From Hitler: 1889 - 1936 Hubris by Ian Kershaw:

Hitler [in late 1932] wanted to hear about America, where [early Hitler supporter Karl] Luedecke had spent the previous few years in a variety of insignificant jobs and small-time business ventures. He was glad to discover Luedecke's interest in the Karl May cowboy and Indian stories which he had devoured as a boy. He said he could still read them and get a thrill out of them.

On occasion during his war, Hitler, the perpetual adolescent, will sometimes refer to the Russians as Redskins, and even present some of his less-motivated generals with copies of certain May works to provide them inspiration. (One imagines Churchill giving a Hardy Boys volume to Chamberlain.) Albert Speer testified that "when faced by seemingly hopeless situations, he [Hitler] would still reach for these stories," because "they gave him courage like works of philosophy for others or the Bible for elderly people."

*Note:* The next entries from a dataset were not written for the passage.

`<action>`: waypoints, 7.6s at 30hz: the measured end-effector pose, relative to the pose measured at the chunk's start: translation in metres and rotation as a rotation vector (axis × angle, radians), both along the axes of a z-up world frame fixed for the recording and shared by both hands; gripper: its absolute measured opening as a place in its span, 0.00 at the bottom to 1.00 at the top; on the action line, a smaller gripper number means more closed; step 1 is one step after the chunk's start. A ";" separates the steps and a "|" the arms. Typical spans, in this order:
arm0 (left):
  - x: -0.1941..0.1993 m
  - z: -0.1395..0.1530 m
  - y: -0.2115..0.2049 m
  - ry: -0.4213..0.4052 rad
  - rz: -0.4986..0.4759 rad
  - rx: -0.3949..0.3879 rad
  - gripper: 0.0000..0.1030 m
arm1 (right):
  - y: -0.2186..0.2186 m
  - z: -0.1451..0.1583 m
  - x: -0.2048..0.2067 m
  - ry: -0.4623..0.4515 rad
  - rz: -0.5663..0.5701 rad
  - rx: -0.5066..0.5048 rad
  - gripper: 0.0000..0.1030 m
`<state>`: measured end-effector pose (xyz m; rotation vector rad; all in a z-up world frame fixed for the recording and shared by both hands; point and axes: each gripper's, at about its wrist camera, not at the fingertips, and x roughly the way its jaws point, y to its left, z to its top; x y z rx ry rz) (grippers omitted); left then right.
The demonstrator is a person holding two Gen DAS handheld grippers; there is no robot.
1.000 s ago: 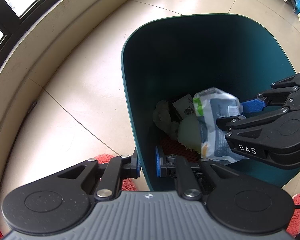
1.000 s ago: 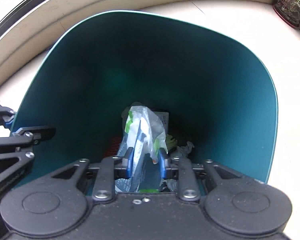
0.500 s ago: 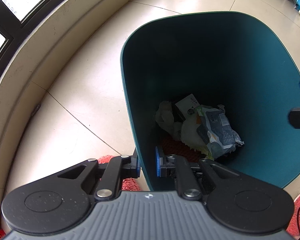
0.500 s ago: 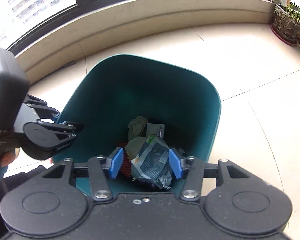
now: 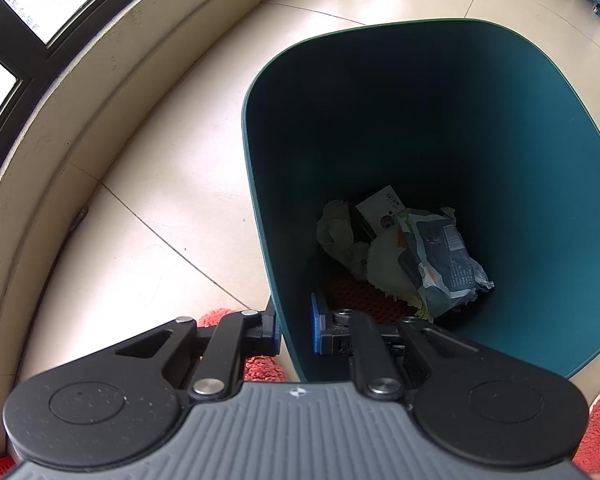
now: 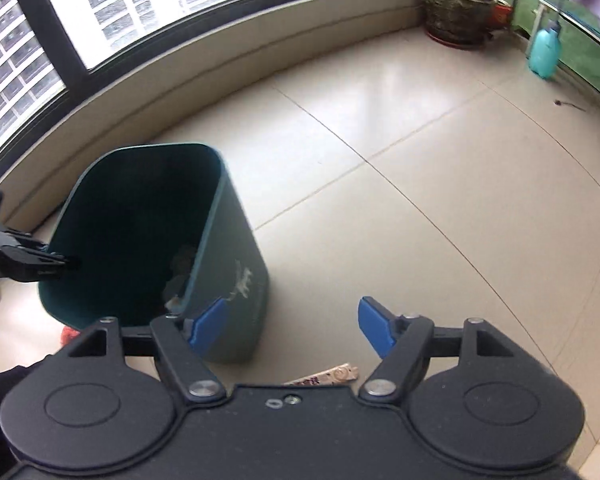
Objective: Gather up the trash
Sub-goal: 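Move the right gripper to the red plastic bag and grasp it, then lift the red bag into the bin and open the right gripper, then move the right gripper out of the bin to the dark red snack packet, then grasp the dark red snack packet with the right gripper and lift it, then carry the packet over the bin and open the right gripper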
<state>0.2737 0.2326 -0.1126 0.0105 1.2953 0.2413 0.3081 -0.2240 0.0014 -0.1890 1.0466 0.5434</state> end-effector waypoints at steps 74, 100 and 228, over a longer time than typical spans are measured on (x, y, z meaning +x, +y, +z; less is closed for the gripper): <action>0.002 -0.008 -0.002 0.012 0.004 0.018 0.12 | 0.090 0.068 -0.041 -0.035 0.215 0.006 0.55; -0.002 -0.001 0.010 -0.004 0.001 -0.027 0.12 | 0.246 -0.069 -0.025 0.043 0.632 -0.296 0.56; 0.003 -0.020 -0.006 0.033 0.011 0.031 0.13 | 0.114 0.196 -0.013 -0.084 0.266 -0.036 0.41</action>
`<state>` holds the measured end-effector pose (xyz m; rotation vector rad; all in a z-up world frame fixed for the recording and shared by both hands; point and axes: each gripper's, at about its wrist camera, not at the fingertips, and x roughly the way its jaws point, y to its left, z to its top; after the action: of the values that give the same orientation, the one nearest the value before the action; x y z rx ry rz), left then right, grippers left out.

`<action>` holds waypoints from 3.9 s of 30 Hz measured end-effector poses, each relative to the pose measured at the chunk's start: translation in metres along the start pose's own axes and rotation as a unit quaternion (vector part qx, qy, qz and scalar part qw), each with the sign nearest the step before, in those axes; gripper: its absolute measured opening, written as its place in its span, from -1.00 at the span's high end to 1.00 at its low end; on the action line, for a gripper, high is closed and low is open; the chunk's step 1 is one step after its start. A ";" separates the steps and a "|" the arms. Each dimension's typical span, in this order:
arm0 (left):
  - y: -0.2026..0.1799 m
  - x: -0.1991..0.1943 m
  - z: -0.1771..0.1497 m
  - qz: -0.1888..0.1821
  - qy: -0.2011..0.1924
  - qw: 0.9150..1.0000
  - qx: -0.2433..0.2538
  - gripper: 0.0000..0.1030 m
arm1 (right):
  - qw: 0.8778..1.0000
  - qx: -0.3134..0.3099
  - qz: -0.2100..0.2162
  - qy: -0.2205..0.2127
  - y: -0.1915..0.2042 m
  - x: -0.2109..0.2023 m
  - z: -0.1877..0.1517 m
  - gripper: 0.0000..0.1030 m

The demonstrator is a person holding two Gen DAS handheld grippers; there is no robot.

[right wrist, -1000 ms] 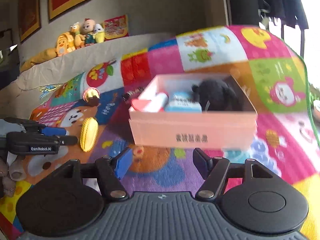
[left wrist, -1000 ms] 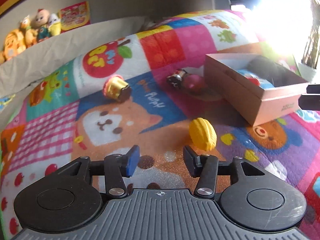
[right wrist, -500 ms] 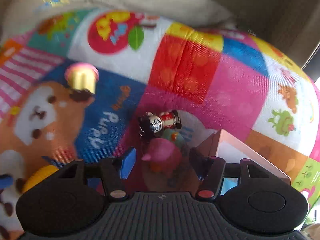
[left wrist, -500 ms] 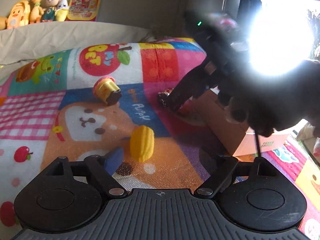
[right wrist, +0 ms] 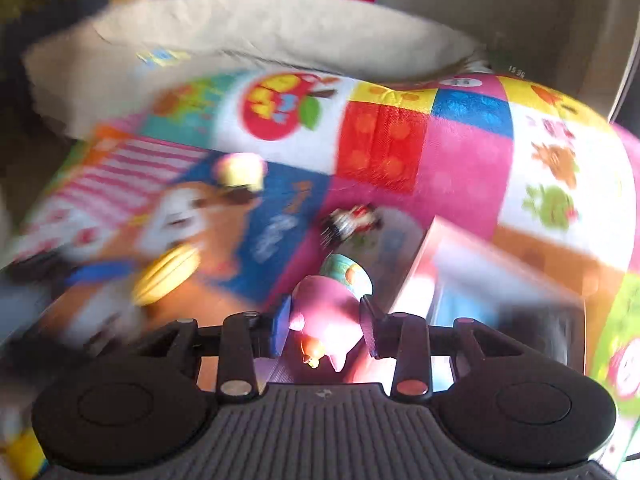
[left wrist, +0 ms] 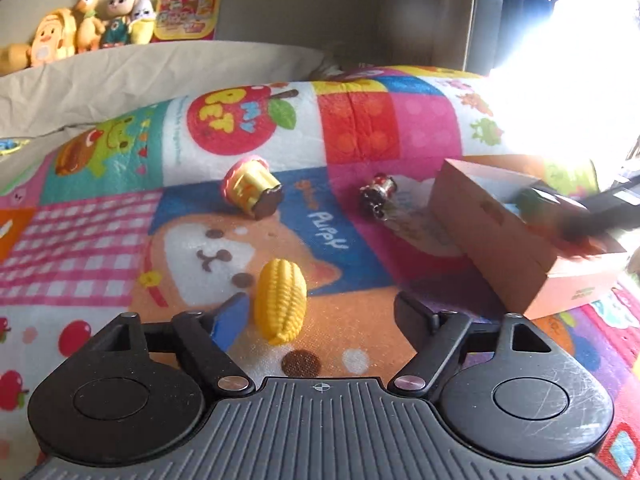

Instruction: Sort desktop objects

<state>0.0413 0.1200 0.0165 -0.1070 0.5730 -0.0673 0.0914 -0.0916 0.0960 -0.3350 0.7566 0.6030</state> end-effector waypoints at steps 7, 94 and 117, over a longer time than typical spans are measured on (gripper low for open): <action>-0.004 0.021 0.006 0.026 0.026 0.999 0.020 -0.37 | 0.999 0.041 0.003 0.007 -0.018 -0.057 -0.096 0.29; -0.144 -0.039 -0.049 -0.127 0.075 0.983 0.105 -0.88 | 0.970 0.193 -0.140 -0.047 -0.042 -0.054 -0.214 -1.00; -0.129 -0.055 -0.051 -0.119 0.043 0.986 0.107 -0.40 | 0.985 0.107 -0.109 -0.081 -0.013 -0.052 -0.170 -0.76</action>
<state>-0.0372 -0.0070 0.0190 0.0378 0.6329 -0.3670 -0.0219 -0.2048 0.0180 -0.1643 0.6114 0.3344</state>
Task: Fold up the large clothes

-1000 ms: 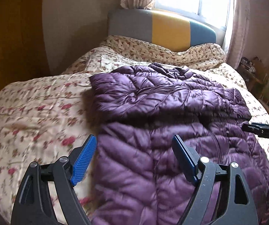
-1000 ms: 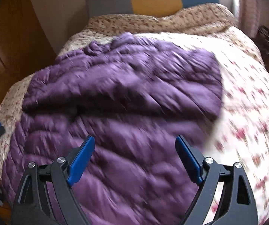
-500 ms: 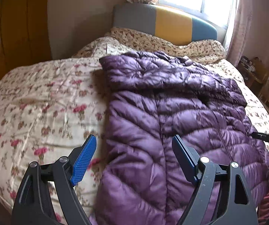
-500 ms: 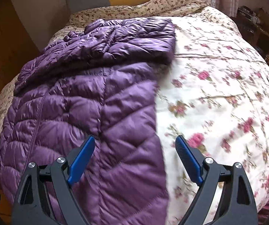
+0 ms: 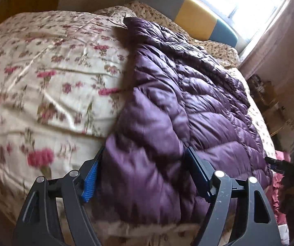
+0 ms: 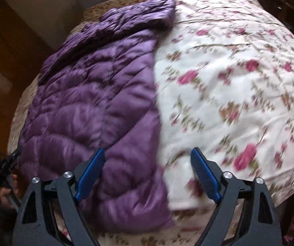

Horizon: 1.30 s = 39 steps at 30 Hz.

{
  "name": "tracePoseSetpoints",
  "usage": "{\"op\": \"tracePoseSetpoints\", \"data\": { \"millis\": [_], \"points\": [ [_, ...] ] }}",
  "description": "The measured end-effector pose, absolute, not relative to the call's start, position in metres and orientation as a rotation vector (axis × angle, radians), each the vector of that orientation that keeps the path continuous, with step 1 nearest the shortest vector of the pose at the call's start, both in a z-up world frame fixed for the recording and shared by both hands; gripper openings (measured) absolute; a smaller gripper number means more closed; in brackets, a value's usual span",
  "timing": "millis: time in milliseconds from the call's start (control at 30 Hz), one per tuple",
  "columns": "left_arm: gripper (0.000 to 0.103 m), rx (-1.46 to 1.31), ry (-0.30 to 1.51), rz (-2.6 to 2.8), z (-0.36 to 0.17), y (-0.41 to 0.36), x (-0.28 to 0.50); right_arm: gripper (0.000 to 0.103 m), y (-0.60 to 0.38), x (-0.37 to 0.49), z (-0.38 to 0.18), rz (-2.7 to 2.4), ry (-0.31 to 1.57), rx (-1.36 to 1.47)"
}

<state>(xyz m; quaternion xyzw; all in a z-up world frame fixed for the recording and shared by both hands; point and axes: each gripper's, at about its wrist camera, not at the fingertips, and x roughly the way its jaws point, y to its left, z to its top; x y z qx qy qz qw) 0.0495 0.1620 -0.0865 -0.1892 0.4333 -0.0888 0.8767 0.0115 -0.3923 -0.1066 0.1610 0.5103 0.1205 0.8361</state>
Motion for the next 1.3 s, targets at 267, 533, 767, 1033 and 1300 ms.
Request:
{"op": "tracePoseSetpoints", "data": {
  "millis": [267,533,767,1033,1300],
  "points": [
    [0.029,-0.39,0.891,-0.244,-0.086,0.156,0.033,0.011,-0.37,-0.002,-0.101,0.371,1.082,0.331],
    [0.015,-0.358,0.822,-0.317,-0.045,0.158,0.03,0.005,-0.36,-0.001,-0.039,0.432,0.928,0.283],
    [0.011,-0.344,0.735,-0.351,0.005,0.162,0.056,0.005,-0.357,0.031,0.011,0.437,0.779,0.291],
    [0.01,-0.323,0.673,-0.356,0.044,0.166,0.132,0.004,-0.367,0.112,0.041,0.397,0.69,0.307],
    [0.01,-0.34,0.669,-0.316,0.059,0.169,0.228,0.004,-0.385,0.201,0.053,0.341,0.646,0.358]
  ]
}}
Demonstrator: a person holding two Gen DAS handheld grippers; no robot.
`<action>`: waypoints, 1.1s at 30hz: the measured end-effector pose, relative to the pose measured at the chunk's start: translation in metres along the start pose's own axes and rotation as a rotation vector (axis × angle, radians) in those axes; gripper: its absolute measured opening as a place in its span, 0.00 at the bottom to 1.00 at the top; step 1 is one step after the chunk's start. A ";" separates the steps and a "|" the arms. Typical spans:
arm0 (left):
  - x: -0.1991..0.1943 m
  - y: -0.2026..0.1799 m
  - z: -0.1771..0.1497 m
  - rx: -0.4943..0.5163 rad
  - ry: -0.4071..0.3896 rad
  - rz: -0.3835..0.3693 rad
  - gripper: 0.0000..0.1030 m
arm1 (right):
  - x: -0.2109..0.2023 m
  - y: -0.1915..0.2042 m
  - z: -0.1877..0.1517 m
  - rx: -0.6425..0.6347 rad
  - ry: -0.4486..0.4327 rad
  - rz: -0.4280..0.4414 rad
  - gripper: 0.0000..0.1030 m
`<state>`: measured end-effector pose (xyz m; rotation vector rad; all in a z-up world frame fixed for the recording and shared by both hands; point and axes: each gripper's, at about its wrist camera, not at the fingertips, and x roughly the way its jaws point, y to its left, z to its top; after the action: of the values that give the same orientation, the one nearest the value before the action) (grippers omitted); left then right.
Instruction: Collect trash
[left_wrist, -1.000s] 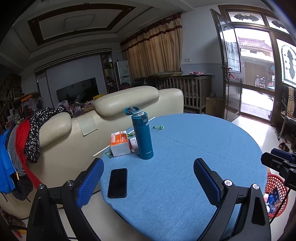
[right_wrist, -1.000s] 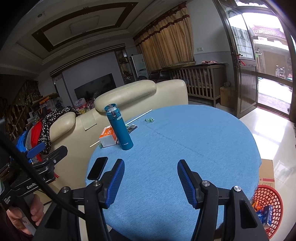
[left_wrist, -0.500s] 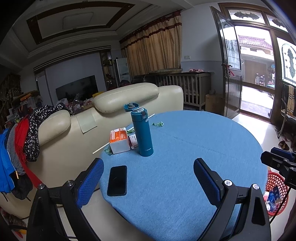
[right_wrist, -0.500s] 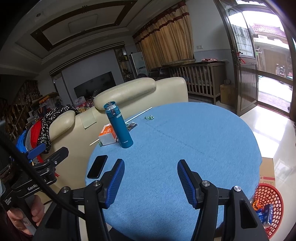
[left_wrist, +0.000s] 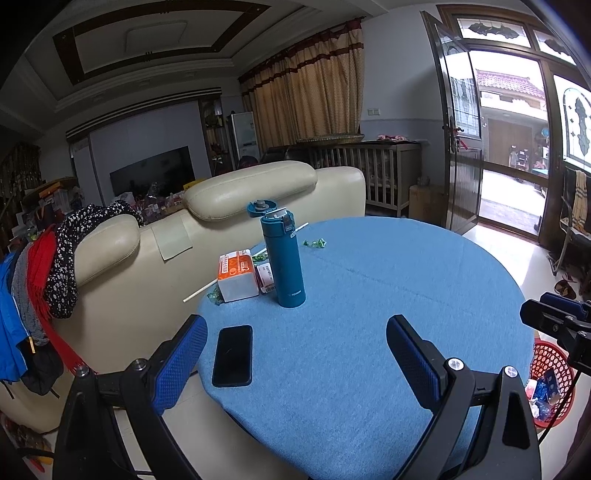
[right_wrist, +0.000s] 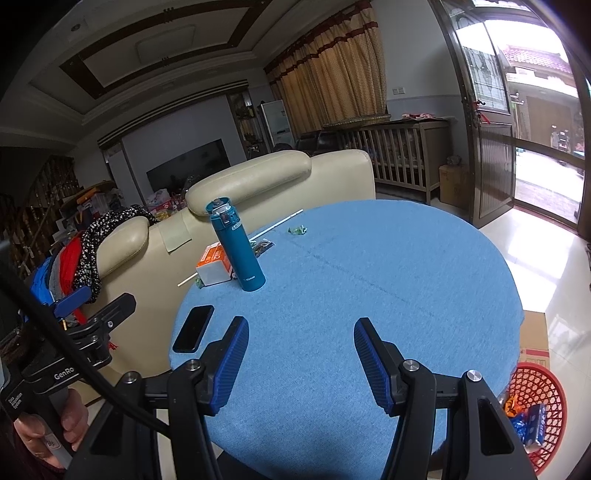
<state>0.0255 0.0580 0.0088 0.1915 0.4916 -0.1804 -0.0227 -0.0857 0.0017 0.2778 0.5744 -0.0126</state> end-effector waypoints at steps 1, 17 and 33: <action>0.000 0.000 0.001 -0.001 0.001 0.000 0.95 | 0.000 0.000 0.000 0.000 0.000 -0.001 0.61; 0.005 -0.003 -0.002 0.004 0.015 -0.002 0.95 | 0.008 -0.005 -0.002 0.005 0.014 0.002 0.61; 0.032 -0.016 0.002 0.017 0.060 -0.006 0.95 | 0.035 -0.024 0.006 0.038 0.043 -0.011 0.61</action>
<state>0.0508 0.0378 -0.0072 0.2121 0.5509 -0.1852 0.0074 -0.1077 -0.0182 0.3127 0.6191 -0.0282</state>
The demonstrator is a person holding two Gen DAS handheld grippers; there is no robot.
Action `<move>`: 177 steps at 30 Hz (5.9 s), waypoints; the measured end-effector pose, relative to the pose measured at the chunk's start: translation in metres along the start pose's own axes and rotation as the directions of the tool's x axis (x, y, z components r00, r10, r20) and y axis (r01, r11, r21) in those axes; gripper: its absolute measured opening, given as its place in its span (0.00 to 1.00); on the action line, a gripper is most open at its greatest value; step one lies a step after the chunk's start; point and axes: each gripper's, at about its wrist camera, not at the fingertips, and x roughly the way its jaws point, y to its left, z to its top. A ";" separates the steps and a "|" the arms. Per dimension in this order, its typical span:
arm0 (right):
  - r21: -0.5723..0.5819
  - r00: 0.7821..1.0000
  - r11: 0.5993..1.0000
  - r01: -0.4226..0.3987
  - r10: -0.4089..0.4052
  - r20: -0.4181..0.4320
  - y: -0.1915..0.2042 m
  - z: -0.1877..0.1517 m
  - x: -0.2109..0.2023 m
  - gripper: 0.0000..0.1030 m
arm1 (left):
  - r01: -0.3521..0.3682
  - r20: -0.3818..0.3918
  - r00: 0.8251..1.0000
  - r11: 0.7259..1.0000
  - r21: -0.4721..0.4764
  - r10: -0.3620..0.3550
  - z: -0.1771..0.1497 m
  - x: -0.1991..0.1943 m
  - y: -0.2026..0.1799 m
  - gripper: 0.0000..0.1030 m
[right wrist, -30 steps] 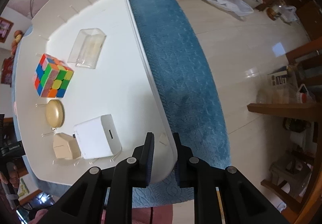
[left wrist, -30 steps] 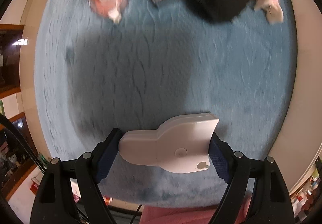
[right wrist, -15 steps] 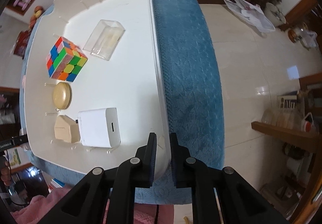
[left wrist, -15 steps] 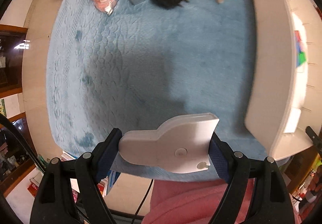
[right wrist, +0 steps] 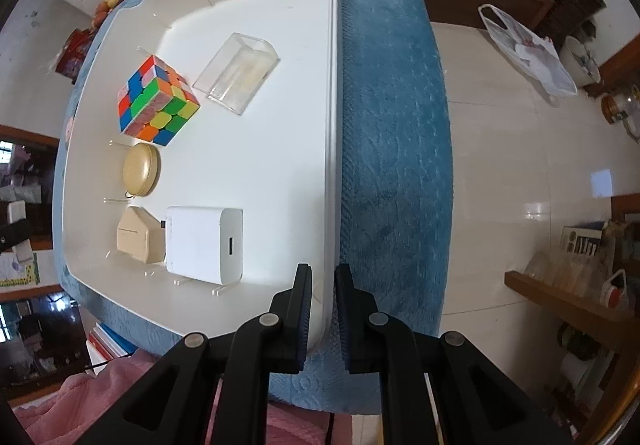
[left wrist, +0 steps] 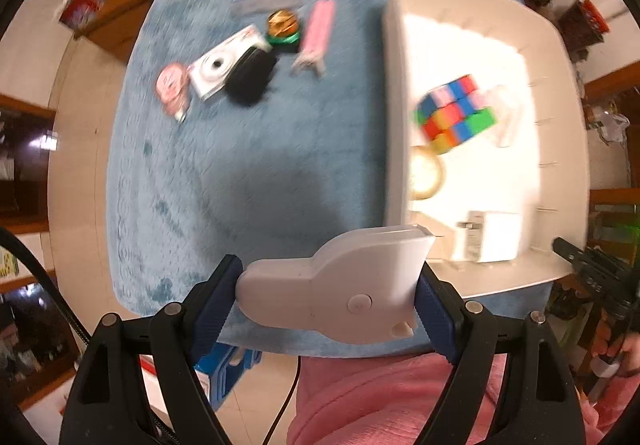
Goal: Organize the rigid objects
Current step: 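Carry the lint remover into the white tray and open the left gripper, then move the left tool back to the pink tape roller, then close the left gripper on the pink tape roller, then carry the pink tape roller into the tray and release it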
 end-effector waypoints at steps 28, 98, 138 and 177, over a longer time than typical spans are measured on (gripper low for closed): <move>-0.036 0.997 0.997 -0.067 0.068 0.023 -0.014 0.007 0.002 0.10 | 0.011 -0.017 1.000 0.990 0.141 -0.009 0.020 -0.008 -0.114 0.83; 0.451 0.977 0.867 0.211 -0.176 -0.120 0.004 0.022 0.000 0.14 | 0.032 -0.031 0.999 0.999 -0.023 -0.033 0.142 0.087 0.187 0.85; 0.371 0.964 0.890 0.265 -0.232 -0.134 0.013 0.024 0.003 0.15 | -0.034 -0.024 0.999 0.990 -0.139 0.031 0.121 0.133 0.193 0.51; -0.011 0.993 0.996 0.089 -0.090 -0.070 0.014 0.008 0.000 0.05 | -0.011 0.227 0.974 1.000 -0.009 0.013 0.042 -0.022 -0.007 0.51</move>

For example, during the planning for the German offensive against France, Hitler was unsatisfied by the plan of battle favored by his generals. The plan was essentially a reworked version of the "Schlieffen Plan," and Hitler was of the opinion that the same plan which had failed in WW1 would probably again come up short. Perhaps the most brilliant strategist in the Wehrmacht, Colonel General Fritz Erich von Manstein, had devised an alternate plan, but his superiors had rejected it on the grounds that it was too risky.

From Adolf Hitler by John Toland:

But the Fuehrer heard talk of Manstein's "risky" proposal and asked him for the details. To Manstein's surprise, Hitler was delighted with what he heard. It not only reinforced his own convictions but contained a number of improvements to his own plan. The supreme command liked Hitler's revised version no more than they had Manstein's. To a man they opposed it but Hitler overrode all objections, deriding opponents as "Schlieffen worshiper," embalmed in a "petrified" strategy. "They should have read more Karl May!"

Conclusion: Hitler found in Karl May a favorite author who entertained and inspired him till his dying day; a full collection of May's novels were found in the Fuehrer Bunker.